The Green, far from the only Hawaiian influence on the day’s music, elevated the mood of the crowd as Caleb Keolanui’s always smiling face relaxed the already lucid congregation. Performing a setlist that reflected the gravity of an invitation to perform California Roots’ tenth anniversary, their show was full of surprises that even seasoned fans of The Green might not have been expecting, performing music not often heard in their live shows, including their 2013 hit “Chocolates and Roses.”
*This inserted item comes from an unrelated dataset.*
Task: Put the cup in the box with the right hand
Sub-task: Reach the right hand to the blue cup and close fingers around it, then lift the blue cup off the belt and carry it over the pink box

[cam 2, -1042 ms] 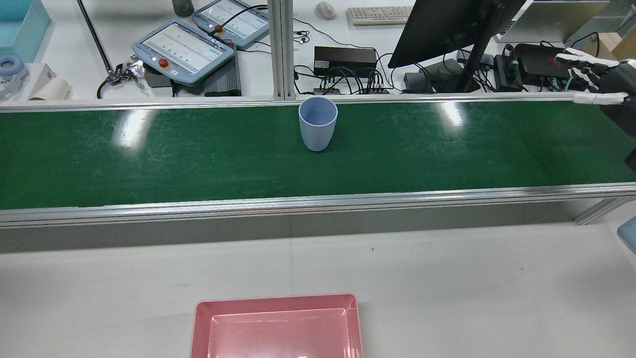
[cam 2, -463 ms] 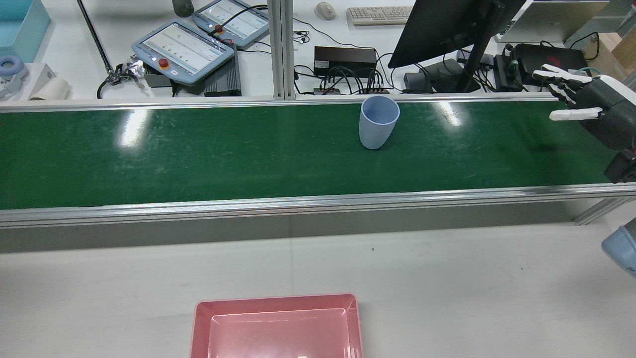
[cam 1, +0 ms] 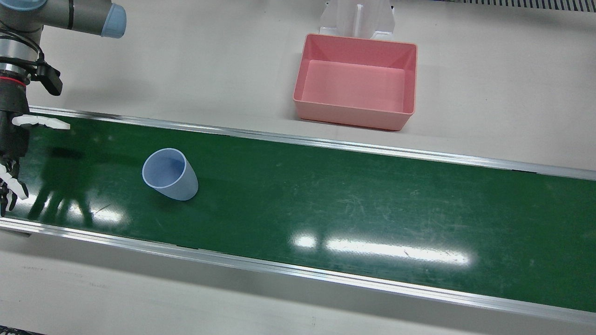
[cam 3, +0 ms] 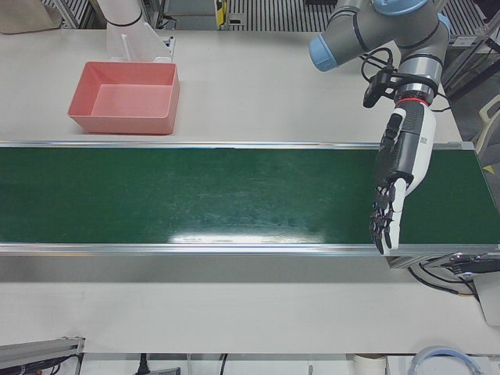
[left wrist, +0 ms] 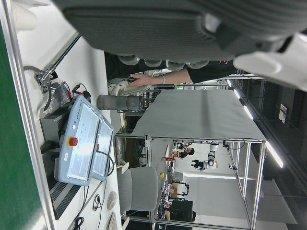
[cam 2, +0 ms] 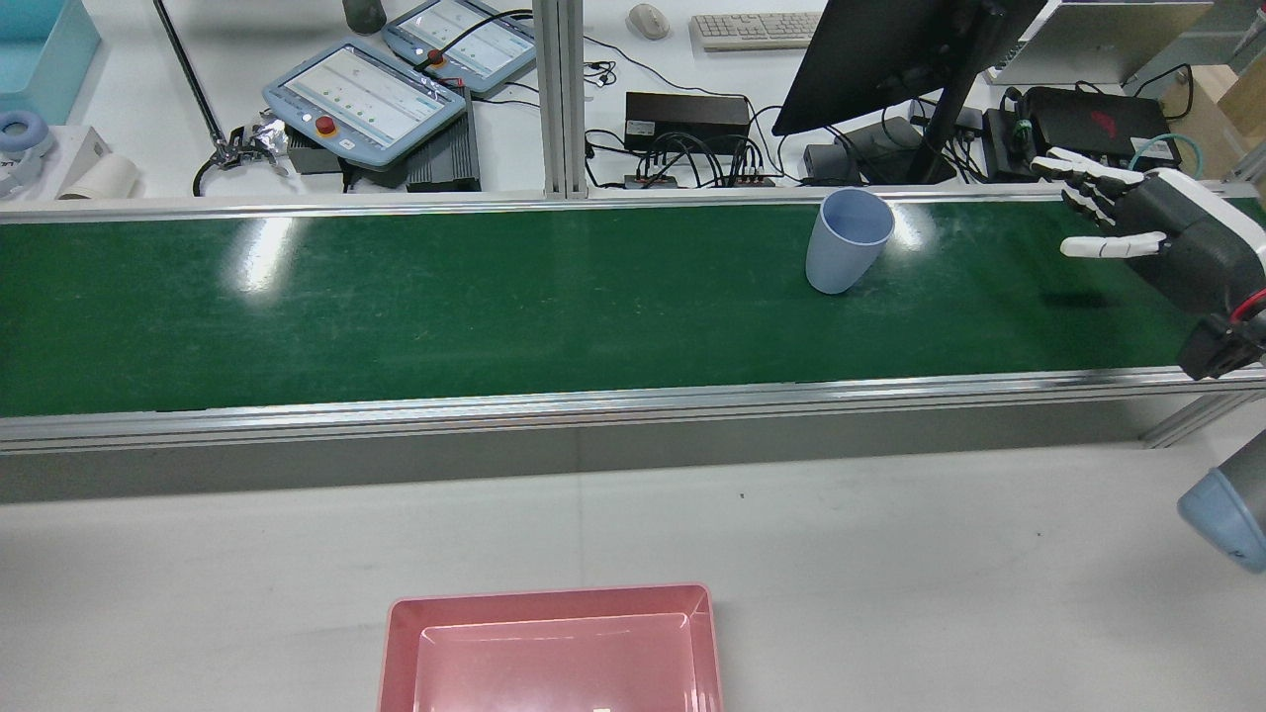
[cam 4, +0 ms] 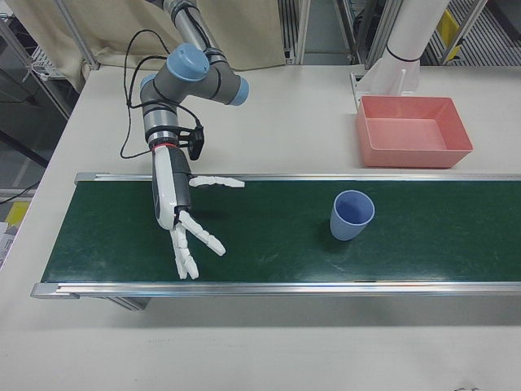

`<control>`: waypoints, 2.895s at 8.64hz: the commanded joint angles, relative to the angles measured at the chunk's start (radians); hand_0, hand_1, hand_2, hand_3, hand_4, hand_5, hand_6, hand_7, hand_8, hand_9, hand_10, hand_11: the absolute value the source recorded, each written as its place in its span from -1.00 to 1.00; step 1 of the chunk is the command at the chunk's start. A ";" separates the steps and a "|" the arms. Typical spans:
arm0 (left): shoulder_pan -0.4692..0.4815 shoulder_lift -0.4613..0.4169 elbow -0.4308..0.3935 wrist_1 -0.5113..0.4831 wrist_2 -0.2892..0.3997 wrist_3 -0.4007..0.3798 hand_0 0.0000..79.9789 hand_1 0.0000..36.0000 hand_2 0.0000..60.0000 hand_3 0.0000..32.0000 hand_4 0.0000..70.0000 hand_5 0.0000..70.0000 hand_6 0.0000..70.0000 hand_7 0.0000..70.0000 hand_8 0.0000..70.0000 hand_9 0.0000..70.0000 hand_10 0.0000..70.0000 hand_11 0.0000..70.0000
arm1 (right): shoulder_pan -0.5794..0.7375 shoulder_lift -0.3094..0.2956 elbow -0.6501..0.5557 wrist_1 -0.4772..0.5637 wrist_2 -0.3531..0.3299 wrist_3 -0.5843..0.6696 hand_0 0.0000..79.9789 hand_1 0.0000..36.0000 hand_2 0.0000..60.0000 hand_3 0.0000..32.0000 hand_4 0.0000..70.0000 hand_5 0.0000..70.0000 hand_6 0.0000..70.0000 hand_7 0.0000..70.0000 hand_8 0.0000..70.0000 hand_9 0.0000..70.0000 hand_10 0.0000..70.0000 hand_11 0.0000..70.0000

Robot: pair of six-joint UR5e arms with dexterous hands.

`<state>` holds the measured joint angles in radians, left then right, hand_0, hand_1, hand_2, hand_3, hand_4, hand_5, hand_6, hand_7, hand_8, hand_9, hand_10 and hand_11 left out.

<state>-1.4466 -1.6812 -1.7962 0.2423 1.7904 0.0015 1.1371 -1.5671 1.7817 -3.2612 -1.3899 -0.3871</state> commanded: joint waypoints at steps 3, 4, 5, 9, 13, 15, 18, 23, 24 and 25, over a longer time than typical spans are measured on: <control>0.000 0.000 0.000 0.000 0.000 0.000 -1.00 -1.00 -1.00 -1.00 -1.00 -1.00 -1.00 -1.00 -1.00 -1.00 -1.00 -1.00 | -0.053 -0.001 0.012 0.000 0.002 -0.013 0.23 -0.27 -0.82 -0.52 -0.78 -0.86 -0.92 -0.63 -0.95 -0.85 -0.93 -0.85; 0.000 0.000 0.000 0.000 0.001 0.000 -1.00 -1.00 -1.00 -1.00 -1.00 -1.00 -1.00 -1.00 -1.00 -1.00 -1.00 -1.00 | -0.054 -0.001 0.013 0.000 0.002 -0.013 0.19 -0.07 -0.33 -0.52 -0.88 -0.86 -0.92 -0.63 -0.95 -0.84 -0.93 -0.85; 0.000 0.000 0.000 0.000 0.001 0.000 -1.00 -1.00 -1.00 -1.00 -1.00 -1.00 -1.00 -1.00 -1.00 -1.00 -1.00 -1.00 | -0.054 -0.001 0.021 0.000 0.002 -0.013 0.19 -0.15 -0.44 -0.55 -0.84 -0.86 -0.91 -0.61 -0.95 -0.84 -0.94 -0.86; 0.000 0.000 0.000 0.000 0.001 0.000 -1.00 -1.00 -1.00 -1.00 -1.00 -1.00 -1.00 -1.00 -1.00 -1.00 -1.00 -1.00 | -0.054 -0.001 0.024 0.002 0.027 -0.004 0.43 1.00 1.00 -1.00 -0.45 -0.61 -0.63 0.19 -0.64 -0.33 -0.69 -0.44; 0.000 0.000 0.000 0.000 0.000 0.000 -1.00 -1.00 -1.00 -1.00 -1.00 -1.00 -1.00 -1.00 -1.00 -1.00 -1.00 -1.00 | -0.025 -0.002 0.068 -0.002 0.045 0.051 0.76 1.00 1.00 -1.00 -0.25 -0.43 -0.04 1.00 0.33 1.00 -0.04 0.47; 0.000 0.000 0.000 0.000 0.001 0.000 -1.00 -1.00 -1.00 -1.00 -1.00 -1.00 -1.00 -1.00 -1.00 -1.00 -1.00 -1.00 | -0.007 0.002 0.227 -0.099 0.057 0.068 0.62 1.00 1.00 -1.00 -0.24 -0.46 -0.11 1.00 0.23 0.95 -0.15 0.32; 0.000 0.000 0.000 0.002 0.000 0.000 -1.00 -1.00 -1.00 -1.00 -1.00 -1.00 -1.00 -1.00 -1.00 -1.00 -1.00 -1.00 | -0.090 0.013 0.399 -0.176 0.057 0.060 0.56 1.00 1.00 -1.00 -0.14 -0.49 -0.17 1.00 0.16 0.87 -0.24 0.20; 0.000 0.000 0.000 0.000 0.000 0.000 -1.00 -1.00 -1.00 -1.00 -1.00 -1.00 -1.00 -1.00 -1.00 -1.00 -1.00 -1.00 | -0.657 0.165 0.541 -0.281 0.294 -0.108 0.62 1.00 1.00 -1.00 -0.27 -0.49 -0.17 1.00 0.13 0.82 -0.28 0.15; 0.000 0.000 0.000 0.000 0.001 0.000 -1.00 -1.00 -1.00 -1.00 -1.00 -1.00 -1.00 -1.00 -1.00 -1.00 -1.00 -1.00 | -0.756 0.194 0.548 -0.281 0.352 -0.159 0.66 1.00 1.00 -1.00 -0.18 -0.50 -0.18 1.00 0.11 0.81 -0.29 0.13; 0.000 0.000 0.000 0.000 0.000 0.000 -1.00 -1.00 -1.00 -1.00 -1.00 -1.00 -1.00 -1.00 -1.00 -1.00 -1.00 -1.00 | -0.817 0.212 0.548 -0.279 0.364 -0.200 0.62 1.00 1.00 -1.00 -0.22 -0.51 -0.19 1.00 0.09 0.79 -0.30 0.12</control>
<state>-1.4466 -1.6813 -1.7963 0.2429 1.7910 0.0015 0.5241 -1.4149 2.3138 -3.5351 -1.1206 -0.4843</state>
Quite some time ago, the first couple of articles I wrote for Grateful Web covered Stick Figure. In this tenure, I have never written an article about the band without spending a good amount of time talking about Cocoa the Tour Dog, and I will be damned if that tradition ends today. Cocoa the “Headliner” dog’s presence was amongst the highlights of the weekend for all who attended the festival. Walking onstage to hype the crowd before and throughout Stick Figure’s headlining set, not letting a beach ball cross her line of vision without giving it chase, she primed the crowd for the excitement that was to come. Scott Woodruff, the man behind the band, addressed the crowd many times throughout his set. An act that has truly grown with Cali Roots, he spoke about going from playing early morning sets at the festival several years ago to headlining at the tenth anniversary. His teary-eyed demeanor was moving as he choked up, trying to explain what this movement meant to him. He brought out many of his friends who have supported him along the way, notably day-one supporter TJ O’Neil, who as always makes an appearance to help with “Weight of Sound.” Stick Figure ended their set with a song all fans know very well, “Smokin’ Love.” The evening ended on a high note as the band invited a laundry list of guests onstage for this song, including Collie Buddz (who featured on the original 2015 recording,) Josh Swain of The Movement, and Bert Bollinger of Pepper, who all joined in a verse of the chorus “I wanna get high, I wanna get low, I wanna smoke a little spliff with you” and their own vocal improvisation.